*About this exercise*
If a line in the entries below includes "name", pick it out and copy it.

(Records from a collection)
- - - - -

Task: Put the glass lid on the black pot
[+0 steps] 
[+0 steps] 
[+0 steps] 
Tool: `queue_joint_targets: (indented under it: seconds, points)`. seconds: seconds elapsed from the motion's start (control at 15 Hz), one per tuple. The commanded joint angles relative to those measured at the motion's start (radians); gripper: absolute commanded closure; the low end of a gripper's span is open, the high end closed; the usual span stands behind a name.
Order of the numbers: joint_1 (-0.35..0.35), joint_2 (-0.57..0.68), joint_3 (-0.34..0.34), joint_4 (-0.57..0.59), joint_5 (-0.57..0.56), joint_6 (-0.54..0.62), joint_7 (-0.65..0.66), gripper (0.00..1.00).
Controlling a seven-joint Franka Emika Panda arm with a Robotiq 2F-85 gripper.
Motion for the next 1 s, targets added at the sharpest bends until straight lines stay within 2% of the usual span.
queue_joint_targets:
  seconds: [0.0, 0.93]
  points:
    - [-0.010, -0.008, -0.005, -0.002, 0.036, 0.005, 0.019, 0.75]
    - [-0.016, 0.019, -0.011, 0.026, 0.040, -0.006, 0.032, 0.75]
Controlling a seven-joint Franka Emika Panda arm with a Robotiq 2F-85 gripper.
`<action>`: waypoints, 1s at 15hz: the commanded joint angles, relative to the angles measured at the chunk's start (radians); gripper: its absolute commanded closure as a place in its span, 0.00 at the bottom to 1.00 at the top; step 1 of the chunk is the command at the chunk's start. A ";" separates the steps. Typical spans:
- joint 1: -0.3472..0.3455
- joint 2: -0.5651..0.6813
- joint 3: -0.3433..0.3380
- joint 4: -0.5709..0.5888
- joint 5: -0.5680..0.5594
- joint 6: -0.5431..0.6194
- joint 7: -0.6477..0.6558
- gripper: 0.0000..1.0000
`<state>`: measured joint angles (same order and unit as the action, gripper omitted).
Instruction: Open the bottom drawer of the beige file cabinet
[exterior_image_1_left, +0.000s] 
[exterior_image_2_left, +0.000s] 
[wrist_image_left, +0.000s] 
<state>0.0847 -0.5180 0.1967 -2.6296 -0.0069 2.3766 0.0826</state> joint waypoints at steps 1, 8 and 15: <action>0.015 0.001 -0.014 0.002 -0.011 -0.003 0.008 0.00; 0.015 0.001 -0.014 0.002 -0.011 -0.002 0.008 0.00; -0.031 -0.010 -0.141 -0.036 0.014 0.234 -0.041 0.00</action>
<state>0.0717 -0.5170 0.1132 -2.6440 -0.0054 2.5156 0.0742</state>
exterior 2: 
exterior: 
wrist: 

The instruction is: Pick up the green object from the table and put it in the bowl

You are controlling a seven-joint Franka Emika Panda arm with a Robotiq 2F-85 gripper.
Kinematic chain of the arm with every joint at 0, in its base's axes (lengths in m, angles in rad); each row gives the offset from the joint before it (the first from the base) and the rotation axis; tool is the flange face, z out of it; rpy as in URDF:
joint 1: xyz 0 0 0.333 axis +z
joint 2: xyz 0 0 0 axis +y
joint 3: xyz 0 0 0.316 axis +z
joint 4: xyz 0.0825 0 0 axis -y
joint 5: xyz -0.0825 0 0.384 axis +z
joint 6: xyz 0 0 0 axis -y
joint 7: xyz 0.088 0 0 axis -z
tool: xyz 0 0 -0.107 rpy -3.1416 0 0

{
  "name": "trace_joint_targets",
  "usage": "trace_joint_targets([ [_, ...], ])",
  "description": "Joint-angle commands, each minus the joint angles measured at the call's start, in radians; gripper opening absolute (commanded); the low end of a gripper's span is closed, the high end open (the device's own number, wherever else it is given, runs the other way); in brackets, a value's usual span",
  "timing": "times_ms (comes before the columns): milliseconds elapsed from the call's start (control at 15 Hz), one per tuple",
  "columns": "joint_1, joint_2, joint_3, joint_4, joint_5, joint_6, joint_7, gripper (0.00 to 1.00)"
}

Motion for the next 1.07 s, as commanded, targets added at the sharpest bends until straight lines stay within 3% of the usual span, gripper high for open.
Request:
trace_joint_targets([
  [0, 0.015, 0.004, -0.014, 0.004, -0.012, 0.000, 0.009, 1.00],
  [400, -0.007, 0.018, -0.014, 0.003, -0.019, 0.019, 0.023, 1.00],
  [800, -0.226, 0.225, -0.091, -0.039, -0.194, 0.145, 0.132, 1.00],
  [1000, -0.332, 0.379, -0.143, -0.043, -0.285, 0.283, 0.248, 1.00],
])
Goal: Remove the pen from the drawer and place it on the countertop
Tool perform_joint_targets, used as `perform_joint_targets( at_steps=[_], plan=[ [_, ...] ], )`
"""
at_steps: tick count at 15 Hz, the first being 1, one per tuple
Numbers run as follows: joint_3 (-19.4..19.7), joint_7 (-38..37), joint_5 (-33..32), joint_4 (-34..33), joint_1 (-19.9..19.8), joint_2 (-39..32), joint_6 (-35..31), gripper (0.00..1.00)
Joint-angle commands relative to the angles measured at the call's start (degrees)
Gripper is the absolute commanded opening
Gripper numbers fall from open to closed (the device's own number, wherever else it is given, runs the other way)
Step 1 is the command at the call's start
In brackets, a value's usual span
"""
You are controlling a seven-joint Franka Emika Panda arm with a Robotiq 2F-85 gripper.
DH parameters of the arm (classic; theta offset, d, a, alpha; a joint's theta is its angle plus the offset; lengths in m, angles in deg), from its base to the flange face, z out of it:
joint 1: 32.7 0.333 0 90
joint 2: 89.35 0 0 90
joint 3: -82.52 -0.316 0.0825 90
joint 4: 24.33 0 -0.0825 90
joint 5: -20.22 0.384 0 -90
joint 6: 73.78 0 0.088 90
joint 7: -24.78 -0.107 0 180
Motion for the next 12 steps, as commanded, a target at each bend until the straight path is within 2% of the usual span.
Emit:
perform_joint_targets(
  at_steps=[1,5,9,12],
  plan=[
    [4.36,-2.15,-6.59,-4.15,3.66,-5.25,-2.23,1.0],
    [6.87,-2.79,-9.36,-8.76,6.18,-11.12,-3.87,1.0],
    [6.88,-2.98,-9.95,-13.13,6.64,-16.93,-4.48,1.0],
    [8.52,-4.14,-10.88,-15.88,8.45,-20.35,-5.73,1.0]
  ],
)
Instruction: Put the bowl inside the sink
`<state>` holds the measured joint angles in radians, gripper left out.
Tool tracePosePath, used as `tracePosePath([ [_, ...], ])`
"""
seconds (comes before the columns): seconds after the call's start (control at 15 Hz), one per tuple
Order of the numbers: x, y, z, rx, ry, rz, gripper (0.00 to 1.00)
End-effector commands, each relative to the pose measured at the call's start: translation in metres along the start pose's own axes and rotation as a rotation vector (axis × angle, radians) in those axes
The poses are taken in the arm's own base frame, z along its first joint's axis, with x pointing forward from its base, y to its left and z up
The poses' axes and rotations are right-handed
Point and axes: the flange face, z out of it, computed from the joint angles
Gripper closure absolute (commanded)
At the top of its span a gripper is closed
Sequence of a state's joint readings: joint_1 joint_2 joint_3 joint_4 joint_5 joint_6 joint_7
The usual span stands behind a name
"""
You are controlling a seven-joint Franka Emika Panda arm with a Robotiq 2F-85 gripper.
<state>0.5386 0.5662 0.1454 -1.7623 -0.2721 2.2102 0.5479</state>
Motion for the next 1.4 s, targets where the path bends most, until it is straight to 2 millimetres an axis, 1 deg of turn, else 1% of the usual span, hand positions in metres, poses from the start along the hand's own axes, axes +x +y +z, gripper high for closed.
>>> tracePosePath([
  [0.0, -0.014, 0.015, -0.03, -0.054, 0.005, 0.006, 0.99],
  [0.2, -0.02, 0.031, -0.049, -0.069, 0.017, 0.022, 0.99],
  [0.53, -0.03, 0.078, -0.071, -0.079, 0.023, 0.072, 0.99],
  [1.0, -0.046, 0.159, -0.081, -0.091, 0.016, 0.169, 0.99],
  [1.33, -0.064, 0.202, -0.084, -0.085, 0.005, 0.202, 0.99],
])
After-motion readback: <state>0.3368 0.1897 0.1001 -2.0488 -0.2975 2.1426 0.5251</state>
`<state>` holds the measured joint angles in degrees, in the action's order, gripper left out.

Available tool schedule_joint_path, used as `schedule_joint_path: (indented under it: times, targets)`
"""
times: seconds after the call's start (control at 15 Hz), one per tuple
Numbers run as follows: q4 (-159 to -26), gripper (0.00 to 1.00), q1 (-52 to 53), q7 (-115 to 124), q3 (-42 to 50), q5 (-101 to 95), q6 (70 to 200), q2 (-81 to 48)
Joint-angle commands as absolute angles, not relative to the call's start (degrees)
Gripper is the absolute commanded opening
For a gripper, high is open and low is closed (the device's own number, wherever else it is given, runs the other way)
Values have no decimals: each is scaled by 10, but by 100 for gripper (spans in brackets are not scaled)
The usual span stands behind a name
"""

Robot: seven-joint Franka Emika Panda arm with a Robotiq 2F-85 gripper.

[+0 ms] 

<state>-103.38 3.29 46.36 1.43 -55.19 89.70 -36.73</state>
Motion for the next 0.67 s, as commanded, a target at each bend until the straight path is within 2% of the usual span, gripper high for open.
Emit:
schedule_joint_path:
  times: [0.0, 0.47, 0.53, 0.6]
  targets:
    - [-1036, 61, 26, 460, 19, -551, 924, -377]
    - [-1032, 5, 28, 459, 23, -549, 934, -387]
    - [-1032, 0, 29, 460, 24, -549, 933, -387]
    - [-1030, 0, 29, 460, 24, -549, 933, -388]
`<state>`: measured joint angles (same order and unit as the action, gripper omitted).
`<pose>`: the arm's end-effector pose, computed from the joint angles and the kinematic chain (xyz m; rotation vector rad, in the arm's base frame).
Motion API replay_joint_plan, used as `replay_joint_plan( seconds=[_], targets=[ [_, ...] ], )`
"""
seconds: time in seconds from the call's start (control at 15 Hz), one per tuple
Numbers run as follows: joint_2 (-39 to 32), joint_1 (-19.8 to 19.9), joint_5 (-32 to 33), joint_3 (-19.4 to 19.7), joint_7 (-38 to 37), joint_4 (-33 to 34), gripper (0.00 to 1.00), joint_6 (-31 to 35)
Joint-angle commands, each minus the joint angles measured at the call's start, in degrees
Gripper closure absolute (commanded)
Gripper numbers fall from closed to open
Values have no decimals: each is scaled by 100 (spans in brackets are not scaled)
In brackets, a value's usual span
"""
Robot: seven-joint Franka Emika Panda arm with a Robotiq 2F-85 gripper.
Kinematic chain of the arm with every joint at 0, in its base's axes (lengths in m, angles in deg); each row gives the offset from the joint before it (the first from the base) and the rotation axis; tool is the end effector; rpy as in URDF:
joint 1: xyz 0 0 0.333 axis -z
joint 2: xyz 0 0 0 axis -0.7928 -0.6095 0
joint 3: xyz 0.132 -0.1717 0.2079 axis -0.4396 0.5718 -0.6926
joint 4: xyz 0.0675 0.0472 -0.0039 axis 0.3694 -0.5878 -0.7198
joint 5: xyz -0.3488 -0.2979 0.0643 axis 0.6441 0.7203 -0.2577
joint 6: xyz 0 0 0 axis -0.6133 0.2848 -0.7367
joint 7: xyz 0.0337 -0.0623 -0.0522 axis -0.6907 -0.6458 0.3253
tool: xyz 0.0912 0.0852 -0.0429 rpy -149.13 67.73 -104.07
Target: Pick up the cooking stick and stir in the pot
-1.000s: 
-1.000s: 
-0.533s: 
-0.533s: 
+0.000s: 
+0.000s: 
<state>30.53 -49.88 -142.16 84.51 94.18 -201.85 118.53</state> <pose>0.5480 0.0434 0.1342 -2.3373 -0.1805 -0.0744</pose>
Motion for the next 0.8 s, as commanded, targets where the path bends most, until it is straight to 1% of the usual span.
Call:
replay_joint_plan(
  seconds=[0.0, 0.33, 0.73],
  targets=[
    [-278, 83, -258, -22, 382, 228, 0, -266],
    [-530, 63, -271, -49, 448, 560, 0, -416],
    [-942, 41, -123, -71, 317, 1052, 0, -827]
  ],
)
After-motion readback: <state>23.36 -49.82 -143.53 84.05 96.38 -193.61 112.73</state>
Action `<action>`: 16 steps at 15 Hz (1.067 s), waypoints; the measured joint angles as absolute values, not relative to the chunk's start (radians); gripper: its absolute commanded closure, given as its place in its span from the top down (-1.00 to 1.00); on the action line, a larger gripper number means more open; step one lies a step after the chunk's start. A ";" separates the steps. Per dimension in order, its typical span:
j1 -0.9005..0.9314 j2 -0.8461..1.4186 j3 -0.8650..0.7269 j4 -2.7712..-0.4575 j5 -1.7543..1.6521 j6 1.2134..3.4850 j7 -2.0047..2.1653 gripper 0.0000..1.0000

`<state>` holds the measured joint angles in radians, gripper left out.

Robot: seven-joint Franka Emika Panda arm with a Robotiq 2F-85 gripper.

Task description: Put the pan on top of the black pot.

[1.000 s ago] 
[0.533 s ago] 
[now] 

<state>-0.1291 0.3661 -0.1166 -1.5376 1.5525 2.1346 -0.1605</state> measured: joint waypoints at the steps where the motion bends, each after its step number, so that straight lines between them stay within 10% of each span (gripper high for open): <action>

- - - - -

*Result of this exercise*
Tool: `queue_joint_targets: (indented under it: seconds, points)`. seconds: seconds elapsed from the motion's start (control at 15 Hz), one per tuple. The commanded joint angles relative to those measured at the motion's start (radians); gripper: absolute commanded closure; the low end of a gripper's span is open, the high end closed; the usual span stands behind a name.
  "name": "trace_joint_targets",
The usual span stands behind a name
The usual span stands behind a name

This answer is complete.